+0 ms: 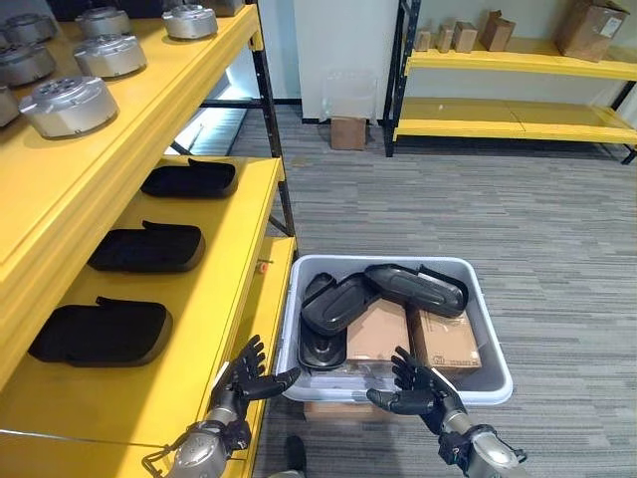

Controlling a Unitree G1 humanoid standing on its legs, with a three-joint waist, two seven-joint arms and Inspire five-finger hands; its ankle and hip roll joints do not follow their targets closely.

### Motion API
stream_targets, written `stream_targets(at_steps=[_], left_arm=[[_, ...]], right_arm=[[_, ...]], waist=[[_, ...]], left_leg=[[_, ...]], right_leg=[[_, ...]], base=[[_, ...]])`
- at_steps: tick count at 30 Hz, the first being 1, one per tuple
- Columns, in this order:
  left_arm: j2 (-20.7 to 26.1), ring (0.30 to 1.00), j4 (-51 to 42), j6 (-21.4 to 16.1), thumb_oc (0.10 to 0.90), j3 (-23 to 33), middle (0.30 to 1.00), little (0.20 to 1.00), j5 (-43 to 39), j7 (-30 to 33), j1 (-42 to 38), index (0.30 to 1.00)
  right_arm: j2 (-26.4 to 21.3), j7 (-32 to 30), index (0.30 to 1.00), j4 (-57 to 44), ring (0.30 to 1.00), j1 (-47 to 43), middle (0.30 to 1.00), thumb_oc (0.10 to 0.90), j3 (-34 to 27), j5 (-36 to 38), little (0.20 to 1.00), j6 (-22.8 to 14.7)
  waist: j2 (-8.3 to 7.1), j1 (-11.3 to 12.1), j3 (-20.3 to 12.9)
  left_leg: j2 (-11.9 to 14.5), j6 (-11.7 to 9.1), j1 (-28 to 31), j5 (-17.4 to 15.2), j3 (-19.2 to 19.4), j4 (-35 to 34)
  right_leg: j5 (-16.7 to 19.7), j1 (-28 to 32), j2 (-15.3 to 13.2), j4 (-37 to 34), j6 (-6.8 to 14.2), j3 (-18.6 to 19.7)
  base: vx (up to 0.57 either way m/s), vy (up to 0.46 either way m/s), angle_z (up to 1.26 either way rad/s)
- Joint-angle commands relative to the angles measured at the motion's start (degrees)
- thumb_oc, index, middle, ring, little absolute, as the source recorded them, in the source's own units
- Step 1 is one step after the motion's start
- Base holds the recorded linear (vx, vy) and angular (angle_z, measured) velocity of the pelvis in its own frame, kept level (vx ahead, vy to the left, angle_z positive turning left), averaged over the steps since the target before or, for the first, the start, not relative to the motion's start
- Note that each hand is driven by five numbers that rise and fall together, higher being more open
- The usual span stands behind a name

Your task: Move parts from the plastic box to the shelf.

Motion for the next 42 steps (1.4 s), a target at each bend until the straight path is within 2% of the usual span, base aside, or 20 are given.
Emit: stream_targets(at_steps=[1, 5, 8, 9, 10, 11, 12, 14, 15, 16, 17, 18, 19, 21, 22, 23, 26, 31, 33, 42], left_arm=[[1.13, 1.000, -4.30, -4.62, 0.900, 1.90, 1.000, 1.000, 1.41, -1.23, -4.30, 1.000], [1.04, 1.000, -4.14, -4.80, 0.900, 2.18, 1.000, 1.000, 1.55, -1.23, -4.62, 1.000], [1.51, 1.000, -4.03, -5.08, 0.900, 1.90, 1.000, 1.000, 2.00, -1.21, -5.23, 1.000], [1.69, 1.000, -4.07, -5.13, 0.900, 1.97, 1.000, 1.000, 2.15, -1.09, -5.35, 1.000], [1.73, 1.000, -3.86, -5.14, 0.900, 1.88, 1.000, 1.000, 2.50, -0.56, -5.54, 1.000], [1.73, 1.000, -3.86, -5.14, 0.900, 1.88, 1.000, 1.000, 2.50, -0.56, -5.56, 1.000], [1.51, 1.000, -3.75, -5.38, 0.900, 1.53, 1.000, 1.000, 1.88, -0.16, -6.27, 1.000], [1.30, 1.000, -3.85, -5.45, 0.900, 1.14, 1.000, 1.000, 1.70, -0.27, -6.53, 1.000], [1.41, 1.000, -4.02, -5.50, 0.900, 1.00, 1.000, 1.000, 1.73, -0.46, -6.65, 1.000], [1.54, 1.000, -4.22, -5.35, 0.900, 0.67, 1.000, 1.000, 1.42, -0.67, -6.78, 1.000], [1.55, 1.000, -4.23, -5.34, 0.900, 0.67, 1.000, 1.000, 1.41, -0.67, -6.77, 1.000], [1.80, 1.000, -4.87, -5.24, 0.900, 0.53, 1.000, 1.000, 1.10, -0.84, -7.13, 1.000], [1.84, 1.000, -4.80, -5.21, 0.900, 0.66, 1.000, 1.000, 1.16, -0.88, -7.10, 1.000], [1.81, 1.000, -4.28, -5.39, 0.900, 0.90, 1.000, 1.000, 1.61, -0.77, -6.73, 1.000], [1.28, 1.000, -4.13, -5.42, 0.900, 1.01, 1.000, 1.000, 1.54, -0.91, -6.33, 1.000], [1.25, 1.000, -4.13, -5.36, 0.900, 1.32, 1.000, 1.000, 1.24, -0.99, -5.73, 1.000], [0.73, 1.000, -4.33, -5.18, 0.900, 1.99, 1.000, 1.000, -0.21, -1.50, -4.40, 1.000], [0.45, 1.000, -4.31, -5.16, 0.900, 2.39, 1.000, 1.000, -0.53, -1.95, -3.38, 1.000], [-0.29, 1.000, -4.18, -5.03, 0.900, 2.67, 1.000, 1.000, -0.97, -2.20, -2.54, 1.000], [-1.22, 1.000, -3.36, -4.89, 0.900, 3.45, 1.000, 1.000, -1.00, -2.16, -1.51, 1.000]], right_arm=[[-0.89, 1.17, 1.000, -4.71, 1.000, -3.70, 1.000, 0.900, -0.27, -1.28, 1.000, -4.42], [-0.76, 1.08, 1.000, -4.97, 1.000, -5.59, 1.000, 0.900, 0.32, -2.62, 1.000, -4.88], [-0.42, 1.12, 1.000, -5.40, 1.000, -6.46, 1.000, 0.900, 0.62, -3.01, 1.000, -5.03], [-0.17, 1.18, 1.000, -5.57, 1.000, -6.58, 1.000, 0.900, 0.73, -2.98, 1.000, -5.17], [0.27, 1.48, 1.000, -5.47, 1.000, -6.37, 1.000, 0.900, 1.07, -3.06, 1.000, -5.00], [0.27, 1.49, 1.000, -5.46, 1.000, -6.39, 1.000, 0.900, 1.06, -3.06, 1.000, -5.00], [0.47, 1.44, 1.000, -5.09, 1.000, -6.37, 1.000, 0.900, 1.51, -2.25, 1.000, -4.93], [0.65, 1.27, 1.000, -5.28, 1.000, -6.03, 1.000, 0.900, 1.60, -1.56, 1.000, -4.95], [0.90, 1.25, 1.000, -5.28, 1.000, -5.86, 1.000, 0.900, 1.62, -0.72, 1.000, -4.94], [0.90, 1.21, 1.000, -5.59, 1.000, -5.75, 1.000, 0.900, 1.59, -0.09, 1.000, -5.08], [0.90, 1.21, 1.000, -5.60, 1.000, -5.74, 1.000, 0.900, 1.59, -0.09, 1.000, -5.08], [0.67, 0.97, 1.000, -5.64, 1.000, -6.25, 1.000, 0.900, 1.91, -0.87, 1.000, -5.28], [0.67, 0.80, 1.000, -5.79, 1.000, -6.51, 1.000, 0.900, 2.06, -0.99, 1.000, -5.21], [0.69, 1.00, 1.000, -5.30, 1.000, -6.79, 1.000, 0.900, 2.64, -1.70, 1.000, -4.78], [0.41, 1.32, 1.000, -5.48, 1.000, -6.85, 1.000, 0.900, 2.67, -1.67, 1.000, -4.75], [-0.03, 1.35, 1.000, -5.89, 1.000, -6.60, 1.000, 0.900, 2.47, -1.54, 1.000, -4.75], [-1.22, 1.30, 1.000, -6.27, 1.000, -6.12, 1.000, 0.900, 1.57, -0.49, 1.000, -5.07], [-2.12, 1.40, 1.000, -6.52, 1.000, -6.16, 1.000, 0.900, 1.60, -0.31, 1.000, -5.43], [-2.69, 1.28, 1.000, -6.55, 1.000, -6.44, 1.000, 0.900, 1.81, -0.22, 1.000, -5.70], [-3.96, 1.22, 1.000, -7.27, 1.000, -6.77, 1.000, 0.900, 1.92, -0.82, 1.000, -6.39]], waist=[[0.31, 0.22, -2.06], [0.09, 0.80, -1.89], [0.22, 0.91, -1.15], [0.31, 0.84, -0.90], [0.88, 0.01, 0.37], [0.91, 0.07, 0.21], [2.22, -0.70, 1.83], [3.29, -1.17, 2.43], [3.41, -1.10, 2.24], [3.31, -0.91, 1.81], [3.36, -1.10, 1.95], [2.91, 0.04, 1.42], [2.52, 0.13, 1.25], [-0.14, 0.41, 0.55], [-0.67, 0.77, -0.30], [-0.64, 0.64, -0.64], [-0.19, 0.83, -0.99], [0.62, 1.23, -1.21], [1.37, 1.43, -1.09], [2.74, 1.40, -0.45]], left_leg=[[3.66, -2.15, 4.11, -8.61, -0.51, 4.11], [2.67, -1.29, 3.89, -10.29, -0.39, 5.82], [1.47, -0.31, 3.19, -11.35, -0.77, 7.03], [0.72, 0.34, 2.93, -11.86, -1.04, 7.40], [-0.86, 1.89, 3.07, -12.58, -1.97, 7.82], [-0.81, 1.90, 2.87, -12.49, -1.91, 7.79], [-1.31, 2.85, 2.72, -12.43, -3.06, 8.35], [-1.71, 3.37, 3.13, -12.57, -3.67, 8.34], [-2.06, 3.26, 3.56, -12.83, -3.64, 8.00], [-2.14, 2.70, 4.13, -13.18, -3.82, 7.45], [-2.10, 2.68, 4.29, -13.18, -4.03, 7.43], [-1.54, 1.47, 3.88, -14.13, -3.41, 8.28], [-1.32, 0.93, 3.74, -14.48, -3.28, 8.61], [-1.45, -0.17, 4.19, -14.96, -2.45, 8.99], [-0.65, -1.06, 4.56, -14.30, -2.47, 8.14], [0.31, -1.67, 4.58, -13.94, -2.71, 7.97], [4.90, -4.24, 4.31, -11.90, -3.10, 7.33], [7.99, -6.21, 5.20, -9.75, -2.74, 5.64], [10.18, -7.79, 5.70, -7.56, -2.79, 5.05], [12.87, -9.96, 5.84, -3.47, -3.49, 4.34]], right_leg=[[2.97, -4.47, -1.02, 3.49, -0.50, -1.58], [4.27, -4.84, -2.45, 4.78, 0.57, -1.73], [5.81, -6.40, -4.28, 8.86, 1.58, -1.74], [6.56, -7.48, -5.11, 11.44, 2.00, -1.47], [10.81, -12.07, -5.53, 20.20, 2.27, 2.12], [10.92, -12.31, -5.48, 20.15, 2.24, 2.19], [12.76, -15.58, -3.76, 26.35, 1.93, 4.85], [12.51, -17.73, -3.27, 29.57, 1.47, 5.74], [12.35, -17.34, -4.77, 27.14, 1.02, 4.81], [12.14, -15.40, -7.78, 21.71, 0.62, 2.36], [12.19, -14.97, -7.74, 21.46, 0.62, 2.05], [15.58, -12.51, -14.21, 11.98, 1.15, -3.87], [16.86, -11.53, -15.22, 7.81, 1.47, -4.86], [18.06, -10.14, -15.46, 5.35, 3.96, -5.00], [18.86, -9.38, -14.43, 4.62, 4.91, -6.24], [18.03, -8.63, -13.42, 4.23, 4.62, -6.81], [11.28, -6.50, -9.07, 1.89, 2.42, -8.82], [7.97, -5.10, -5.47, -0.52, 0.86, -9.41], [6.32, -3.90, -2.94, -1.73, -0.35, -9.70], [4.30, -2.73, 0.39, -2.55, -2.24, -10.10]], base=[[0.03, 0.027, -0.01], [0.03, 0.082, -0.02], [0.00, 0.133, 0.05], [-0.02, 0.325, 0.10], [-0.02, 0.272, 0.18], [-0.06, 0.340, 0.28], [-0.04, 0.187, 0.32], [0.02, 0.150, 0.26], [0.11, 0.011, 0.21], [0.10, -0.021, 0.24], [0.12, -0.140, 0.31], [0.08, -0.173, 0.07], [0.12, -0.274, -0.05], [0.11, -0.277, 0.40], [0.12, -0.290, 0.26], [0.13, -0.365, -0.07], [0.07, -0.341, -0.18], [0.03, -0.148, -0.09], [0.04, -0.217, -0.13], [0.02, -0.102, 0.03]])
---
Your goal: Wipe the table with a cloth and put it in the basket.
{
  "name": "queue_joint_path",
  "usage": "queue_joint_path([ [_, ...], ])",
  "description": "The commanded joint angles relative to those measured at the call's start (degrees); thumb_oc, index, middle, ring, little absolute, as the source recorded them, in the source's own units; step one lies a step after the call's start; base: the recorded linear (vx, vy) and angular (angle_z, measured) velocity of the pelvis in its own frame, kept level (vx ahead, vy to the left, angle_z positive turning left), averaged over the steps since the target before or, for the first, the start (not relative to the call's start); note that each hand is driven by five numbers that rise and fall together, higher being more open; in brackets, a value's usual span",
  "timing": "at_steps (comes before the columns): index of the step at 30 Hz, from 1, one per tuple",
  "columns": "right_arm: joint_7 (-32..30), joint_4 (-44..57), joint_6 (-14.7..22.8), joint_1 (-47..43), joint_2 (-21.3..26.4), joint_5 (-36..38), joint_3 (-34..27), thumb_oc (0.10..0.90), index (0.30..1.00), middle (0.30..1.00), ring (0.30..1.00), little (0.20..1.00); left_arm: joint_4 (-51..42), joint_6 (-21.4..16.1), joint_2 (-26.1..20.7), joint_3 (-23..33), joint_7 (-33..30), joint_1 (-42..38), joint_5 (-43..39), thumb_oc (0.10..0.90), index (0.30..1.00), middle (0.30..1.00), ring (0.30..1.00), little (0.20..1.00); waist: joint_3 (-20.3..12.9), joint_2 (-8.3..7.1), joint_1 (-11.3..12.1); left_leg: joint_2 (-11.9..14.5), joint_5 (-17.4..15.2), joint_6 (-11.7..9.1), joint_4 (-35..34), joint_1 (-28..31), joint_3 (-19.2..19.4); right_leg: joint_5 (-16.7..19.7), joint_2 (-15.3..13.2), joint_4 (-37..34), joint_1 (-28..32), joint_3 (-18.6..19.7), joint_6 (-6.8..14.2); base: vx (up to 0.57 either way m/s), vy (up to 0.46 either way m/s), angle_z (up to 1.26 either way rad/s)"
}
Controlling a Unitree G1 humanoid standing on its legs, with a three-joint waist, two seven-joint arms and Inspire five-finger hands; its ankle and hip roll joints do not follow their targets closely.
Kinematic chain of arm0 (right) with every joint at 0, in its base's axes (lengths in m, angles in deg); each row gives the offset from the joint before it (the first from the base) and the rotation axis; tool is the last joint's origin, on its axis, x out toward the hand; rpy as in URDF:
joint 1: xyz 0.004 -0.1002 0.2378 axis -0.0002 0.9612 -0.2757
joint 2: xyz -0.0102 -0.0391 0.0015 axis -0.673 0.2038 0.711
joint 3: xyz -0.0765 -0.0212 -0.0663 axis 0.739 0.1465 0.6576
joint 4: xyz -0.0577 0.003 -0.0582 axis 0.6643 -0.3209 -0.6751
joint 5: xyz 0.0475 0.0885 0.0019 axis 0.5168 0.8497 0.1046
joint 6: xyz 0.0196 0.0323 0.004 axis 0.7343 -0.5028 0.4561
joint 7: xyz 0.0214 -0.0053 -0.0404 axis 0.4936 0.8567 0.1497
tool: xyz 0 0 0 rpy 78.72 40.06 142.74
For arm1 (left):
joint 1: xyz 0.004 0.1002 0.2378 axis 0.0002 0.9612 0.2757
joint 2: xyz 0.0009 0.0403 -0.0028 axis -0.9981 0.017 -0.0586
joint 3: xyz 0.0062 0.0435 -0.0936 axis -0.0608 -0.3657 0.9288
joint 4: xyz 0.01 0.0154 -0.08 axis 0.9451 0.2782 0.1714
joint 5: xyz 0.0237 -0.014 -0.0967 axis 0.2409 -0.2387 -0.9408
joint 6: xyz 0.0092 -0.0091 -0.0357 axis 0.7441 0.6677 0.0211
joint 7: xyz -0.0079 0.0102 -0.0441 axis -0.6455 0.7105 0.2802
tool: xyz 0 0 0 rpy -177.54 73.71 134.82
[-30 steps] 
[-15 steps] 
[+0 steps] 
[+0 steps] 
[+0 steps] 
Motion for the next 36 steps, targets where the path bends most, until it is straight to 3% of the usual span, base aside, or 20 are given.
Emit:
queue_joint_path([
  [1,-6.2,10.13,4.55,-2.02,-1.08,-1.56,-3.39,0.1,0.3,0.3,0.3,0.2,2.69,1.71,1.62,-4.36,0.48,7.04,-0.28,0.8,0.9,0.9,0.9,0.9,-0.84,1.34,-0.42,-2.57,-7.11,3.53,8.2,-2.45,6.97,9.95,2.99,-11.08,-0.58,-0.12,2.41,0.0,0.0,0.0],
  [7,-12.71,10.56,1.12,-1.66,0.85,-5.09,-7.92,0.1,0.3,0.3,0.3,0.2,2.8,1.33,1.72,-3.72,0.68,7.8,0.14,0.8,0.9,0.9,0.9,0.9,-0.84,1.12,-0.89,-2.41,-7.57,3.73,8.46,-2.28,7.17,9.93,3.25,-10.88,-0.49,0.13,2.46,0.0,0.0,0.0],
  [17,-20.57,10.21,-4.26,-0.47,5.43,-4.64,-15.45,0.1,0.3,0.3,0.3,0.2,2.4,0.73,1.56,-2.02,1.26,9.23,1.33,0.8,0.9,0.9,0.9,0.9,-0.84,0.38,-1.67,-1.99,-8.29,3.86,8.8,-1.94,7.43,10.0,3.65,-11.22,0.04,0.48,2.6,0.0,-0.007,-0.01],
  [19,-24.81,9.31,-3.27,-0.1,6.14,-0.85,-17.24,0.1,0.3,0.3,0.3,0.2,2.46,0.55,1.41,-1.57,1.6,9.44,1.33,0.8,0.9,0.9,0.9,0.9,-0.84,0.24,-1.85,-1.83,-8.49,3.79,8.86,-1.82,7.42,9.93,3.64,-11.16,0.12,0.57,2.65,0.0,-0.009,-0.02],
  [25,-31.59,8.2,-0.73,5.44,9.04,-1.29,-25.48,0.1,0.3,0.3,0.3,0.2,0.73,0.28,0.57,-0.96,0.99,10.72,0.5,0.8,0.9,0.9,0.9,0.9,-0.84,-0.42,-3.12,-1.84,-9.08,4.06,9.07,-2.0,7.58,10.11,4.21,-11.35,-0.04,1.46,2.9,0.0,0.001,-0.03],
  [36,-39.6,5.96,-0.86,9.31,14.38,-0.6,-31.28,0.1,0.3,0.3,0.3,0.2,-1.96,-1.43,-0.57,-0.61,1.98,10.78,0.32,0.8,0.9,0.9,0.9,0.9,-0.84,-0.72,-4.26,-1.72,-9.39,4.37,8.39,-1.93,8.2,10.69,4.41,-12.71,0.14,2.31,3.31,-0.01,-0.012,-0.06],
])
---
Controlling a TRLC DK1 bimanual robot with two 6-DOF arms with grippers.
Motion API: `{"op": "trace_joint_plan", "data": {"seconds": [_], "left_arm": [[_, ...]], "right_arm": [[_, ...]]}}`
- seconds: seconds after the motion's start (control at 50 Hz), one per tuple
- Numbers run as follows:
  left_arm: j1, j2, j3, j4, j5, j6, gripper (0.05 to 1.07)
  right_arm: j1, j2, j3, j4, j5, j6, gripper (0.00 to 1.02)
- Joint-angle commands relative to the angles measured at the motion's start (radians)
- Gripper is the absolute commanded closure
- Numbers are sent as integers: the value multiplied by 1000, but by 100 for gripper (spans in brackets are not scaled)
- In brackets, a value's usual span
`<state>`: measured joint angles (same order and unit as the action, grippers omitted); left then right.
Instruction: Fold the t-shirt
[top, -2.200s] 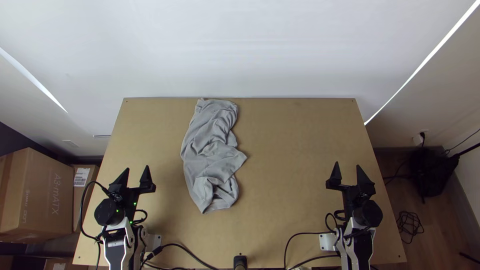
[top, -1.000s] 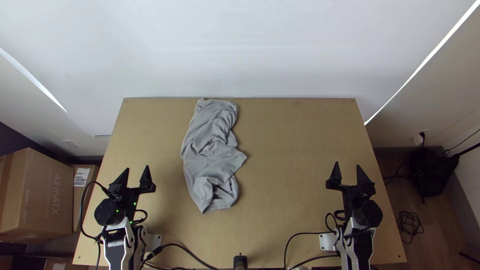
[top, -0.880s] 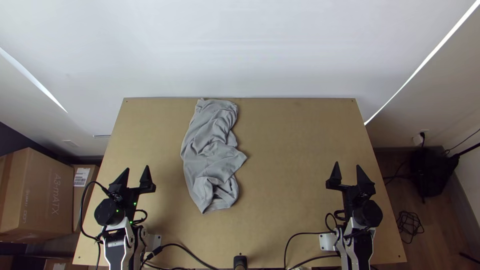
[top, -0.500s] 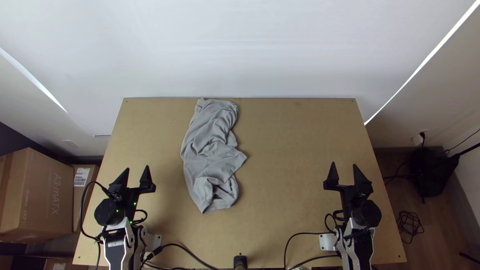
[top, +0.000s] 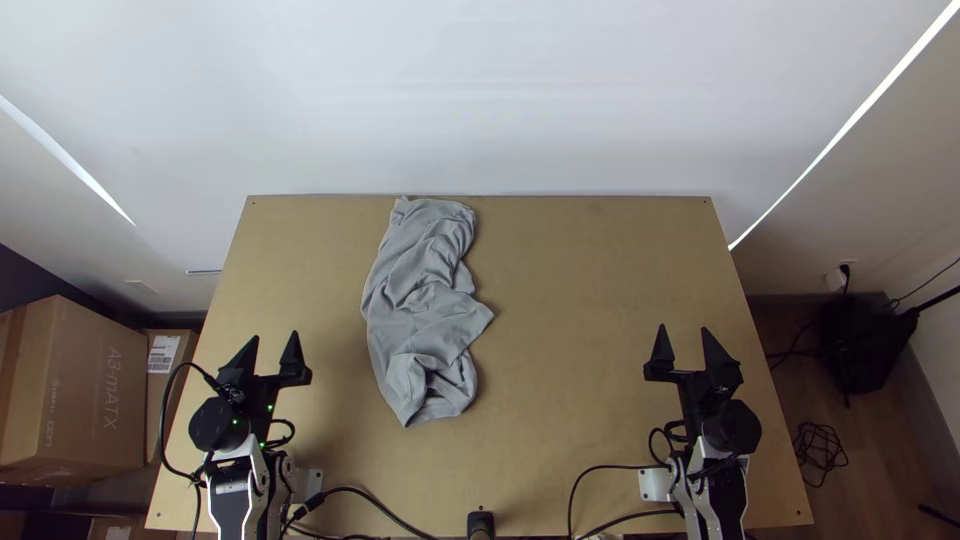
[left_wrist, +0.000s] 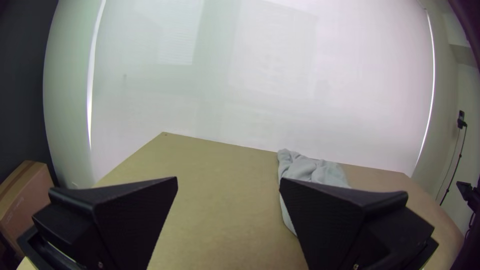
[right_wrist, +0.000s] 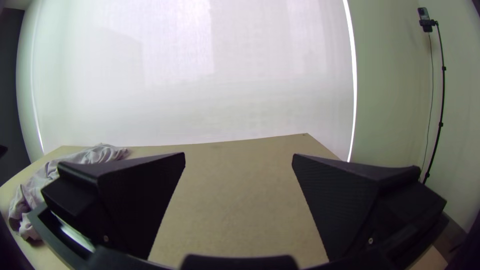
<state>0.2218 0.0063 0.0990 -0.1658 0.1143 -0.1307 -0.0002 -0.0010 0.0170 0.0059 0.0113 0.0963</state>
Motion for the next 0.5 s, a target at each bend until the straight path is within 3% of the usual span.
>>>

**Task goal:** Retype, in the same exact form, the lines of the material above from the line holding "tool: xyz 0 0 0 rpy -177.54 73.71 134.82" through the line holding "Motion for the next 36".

**Written reply:**
tool: xyz 0 0 0 rpy -177.54 73.71 134.82
[-30 steps] 
[-15 steps] 
[+0 steps] 
[+0 steps] 
[+0 steps] 
Motion for the next 36 steps, targets where the path bends most, until it is straight to 3% of the usual span, base aside, or 20 are given.

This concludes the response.